◆ WORK INSTRUCTION
In the listing that follows, the range to quote begins at the line that has "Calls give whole" and ends after the line that has "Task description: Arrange"; quote it verbatim and add nothing.

◆ SUPPLIED INFORMATION

**********

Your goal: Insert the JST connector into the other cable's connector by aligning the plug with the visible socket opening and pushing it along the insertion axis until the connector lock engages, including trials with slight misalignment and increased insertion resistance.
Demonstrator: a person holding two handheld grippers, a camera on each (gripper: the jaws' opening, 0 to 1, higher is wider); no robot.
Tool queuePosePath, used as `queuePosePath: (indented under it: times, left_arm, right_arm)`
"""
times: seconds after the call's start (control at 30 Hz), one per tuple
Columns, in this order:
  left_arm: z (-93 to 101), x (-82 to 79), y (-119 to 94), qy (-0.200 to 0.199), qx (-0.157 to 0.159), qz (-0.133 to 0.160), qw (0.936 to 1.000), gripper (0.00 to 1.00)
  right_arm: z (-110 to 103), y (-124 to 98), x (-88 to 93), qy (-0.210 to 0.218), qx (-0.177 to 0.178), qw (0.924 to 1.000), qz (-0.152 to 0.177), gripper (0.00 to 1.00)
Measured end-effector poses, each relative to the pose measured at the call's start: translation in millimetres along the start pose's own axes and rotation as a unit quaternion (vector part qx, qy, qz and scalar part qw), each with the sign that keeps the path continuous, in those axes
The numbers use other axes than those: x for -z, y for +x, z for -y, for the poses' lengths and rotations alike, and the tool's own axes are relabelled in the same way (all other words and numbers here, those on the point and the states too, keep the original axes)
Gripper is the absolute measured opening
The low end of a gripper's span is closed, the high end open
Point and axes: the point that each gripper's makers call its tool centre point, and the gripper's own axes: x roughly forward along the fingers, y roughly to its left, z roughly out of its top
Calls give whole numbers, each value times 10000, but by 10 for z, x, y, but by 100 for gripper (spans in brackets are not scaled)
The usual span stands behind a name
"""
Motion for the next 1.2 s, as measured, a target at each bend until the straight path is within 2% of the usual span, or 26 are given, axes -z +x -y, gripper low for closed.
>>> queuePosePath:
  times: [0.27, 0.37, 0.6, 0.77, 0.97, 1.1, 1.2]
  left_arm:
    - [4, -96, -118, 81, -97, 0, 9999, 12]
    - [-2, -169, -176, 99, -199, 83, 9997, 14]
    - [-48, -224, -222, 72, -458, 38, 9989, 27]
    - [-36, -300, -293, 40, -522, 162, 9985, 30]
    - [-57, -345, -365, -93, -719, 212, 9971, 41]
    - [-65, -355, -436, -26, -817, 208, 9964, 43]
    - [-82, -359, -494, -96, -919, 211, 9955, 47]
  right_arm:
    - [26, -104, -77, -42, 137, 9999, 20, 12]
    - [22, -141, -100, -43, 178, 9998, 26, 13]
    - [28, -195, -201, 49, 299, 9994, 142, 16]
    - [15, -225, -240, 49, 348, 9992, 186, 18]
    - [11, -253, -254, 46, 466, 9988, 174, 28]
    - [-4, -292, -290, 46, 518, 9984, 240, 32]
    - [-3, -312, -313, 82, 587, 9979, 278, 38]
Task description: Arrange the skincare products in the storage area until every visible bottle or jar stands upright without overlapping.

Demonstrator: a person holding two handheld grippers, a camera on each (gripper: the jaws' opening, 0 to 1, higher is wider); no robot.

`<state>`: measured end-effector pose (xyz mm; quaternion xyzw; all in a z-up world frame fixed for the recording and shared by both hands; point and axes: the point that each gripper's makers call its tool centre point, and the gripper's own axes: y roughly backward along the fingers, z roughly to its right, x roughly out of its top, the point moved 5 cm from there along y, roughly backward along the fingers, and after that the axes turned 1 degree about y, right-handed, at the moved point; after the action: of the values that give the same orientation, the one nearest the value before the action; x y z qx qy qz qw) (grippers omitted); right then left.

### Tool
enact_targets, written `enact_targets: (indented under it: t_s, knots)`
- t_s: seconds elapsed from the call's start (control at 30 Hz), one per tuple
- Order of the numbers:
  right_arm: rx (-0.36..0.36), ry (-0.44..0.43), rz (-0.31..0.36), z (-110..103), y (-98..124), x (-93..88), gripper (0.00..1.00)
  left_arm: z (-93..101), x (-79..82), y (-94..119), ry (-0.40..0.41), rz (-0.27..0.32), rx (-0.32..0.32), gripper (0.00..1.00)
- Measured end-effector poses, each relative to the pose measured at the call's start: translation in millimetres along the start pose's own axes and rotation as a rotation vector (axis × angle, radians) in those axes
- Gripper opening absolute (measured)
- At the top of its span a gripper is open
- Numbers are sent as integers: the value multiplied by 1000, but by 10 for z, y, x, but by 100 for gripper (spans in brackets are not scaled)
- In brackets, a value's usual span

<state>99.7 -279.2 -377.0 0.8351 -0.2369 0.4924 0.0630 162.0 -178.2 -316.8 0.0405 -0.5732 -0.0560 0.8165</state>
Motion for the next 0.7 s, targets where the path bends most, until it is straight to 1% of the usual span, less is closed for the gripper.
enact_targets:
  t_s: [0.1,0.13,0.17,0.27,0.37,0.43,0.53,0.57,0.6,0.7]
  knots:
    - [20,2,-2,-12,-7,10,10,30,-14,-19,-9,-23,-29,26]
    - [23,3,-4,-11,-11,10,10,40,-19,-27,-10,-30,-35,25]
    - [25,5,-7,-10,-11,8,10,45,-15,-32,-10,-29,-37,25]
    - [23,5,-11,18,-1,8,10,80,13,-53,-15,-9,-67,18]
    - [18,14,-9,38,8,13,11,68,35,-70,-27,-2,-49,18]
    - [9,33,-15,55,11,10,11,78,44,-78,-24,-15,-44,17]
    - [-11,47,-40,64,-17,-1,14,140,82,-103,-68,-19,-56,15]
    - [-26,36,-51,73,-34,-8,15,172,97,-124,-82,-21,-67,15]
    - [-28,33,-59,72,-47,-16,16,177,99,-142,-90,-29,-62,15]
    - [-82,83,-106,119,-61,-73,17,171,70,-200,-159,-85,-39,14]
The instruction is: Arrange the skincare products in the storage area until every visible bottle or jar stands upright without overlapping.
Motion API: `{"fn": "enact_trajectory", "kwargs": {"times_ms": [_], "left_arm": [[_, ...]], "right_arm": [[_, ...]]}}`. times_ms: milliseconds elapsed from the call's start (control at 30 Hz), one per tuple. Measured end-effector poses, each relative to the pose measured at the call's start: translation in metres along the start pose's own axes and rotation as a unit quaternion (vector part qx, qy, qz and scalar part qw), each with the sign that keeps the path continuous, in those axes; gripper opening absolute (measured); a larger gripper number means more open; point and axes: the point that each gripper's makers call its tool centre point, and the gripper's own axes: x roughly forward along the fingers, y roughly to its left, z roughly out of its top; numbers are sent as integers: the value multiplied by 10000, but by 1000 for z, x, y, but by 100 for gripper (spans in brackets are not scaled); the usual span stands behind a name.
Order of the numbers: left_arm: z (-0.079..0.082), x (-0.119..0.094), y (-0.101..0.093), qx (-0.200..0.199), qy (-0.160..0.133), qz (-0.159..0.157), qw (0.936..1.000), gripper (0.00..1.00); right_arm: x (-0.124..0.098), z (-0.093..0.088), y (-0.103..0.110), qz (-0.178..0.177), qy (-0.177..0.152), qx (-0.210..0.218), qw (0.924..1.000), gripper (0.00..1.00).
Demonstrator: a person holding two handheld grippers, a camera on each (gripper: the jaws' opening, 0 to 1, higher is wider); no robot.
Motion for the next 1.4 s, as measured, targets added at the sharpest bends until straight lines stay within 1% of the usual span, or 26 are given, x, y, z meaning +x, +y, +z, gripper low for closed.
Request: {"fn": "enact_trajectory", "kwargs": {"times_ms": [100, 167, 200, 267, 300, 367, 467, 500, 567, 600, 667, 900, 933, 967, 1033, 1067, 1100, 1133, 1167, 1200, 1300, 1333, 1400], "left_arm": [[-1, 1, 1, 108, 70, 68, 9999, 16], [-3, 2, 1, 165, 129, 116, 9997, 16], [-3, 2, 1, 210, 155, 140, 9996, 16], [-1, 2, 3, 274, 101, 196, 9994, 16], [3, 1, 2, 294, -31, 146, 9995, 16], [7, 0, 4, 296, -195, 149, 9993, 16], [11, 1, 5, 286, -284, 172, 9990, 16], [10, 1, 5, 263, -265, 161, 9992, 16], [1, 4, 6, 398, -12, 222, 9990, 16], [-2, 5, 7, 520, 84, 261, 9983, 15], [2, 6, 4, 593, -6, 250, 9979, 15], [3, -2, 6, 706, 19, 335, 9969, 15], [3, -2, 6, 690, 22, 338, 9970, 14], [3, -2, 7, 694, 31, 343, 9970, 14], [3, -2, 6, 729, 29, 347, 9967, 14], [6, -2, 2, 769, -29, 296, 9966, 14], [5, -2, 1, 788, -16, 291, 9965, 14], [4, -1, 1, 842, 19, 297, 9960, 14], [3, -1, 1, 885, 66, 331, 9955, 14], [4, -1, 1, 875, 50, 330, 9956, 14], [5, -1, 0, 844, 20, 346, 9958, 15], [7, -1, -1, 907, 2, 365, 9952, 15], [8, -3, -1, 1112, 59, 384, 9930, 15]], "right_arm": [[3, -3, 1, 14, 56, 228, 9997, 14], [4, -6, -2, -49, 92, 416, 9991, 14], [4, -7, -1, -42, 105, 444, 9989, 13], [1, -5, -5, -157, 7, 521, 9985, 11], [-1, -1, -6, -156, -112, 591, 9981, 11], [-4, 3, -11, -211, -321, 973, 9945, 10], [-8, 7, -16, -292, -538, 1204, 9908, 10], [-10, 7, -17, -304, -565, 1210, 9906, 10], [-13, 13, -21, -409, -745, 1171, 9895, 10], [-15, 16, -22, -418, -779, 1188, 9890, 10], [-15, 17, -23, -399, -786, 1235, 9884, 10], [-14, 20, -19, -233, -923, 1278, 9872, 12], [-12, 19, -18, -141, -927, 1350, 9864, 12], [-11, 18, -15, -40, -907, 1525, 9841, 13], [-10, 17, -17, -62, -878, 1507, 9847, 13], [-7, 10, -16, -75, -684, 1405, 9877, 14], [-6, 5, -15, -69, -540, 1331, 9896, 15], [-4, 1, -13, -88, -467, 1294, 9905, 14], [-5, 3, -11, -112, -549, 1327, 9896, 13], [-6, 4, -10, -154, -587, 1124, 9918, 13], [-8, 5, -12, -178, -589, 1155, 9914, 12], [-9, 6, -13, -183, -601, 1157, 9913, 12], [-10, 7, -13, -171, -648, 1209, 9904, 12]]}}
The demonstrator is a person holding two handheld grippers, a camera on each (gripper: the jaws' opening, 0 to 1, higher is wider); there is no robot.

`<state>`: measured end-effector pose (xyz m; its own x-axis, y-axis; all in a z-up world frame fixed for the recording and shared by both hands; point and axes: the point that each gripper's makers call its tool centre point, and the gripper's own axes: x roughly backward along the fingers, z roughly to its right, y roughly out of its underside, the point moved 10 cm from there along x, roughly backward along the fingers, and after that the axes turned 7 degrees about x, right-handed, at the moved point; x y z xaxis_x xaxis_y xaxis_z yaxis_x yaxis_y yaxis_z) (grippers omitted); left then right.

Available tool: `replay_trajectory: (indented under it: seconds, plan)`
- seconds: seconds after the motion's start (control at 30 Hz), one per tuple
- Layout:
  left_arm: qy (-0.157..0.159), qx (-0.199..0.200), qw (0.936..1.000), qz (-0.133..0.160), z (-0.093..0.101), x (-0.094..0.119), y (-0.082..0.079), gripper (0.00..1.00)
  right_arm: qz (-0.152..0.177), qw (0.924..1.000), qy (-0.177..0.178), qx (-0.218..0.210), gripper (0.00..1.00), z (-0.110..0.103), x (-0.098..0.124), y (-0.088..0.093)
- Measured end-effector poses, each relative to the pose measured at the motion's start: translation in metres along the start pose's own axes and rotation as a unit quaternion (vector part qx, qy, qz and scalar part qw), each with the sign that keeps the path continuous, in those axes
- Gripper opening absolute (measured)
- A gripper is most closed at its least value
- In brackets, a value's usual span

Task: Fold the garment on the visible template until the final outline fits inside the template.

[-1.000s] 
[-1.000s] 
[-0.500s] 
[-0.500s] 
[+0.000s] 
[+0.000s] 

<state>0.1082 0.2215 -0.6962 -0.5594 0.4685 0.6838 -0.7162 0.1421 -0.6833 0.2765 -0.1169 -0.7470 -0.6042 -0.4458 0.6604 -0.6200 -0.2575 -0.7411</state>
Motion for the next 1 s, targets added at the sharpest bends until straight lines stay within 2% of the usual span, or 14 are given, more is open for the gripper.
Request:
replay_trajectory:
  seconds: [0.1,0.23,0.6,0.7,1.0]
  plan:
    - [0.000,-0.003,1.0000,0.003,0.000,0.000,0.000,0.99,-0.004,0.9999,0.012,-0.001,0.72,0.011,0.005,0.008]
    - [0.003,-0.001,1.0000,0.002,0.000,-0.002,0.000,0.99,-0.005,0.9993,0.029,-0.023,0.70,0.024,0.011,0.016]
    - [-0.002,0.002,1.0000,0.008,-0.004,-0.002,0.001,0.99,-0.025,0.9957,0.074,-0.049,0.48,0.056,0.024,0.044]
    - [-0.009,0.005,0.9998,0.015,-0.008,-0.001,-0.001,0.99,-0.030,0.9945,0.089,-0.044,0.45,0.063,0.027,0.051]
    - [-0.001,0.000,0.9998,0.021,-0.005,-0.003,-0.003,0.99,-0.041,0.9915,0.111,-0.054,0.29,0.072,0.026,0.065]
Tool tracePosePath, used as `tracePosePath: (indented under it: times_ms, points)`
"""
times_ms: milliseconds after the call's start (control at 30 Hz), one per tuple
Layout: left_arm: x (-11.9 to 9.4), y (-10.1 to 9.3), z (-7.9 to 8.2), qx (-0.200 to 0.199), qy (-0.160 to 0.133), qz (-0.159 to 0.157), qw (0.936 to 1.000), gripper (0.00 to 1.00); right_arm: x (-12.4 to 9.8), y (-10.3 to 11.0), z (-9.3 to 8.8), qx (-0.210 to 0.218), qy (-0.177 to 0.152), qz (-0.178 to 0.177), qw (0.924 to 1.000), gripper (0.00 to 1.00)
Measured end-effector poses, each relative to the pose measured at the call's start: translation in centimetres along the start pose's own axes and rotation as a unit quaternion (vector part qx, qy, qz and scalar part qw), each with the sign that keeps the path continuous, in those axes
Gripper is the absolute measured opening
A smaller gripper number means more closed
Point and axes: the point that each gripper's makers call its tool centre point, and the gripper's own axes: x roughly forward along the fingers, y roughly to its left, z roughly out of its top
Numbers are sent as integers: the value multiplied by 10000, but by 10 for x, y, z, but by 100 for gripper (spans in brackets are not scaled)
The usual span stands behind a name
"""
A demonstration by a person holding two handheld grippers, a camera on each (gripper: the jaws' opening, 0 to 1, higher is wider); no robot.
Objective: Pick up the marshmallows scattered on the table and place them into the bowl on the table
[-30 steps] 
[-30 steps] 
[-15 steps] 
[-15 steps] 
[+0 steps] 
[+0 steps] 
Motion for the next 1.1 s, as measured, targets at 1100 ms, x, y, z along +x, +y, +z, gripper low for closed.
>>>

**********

◆ OUTPUT
Calls give whole numbers, each value times 10000, but by 10 for z, x, y, but by 100 for gripper (spans in brackets are not scaled)
The usual span stands behind a name
"""
Motion for the next 1.2 s, as measured, a target at each bend until the straight path is within 2% of the usual span, or 26 are given, axes -z +x -y, gripper low for closed.
>>> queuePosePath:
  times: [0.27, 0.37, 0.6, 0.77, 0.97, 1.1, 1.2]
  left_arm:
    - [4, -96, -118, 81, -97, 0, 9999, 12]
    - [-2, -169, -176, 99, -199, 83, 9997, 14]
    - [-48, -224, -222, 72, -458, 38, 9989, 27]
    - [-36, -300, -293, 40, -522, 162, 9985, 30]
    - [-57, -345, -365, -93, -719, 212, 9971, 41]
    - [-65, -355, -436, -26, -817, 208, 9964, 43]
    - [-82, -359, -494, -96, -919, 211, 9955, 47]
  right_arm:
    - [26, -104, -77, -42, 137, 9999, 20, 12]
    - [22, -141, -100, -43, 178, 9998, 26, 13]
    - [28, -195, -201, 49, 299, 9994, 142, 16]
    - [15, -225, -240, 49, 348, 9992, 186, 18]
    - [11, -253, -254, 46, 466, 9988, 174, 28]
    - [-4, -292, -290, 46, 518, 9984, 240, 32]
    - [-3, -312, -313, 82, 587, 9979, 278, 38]
Task description: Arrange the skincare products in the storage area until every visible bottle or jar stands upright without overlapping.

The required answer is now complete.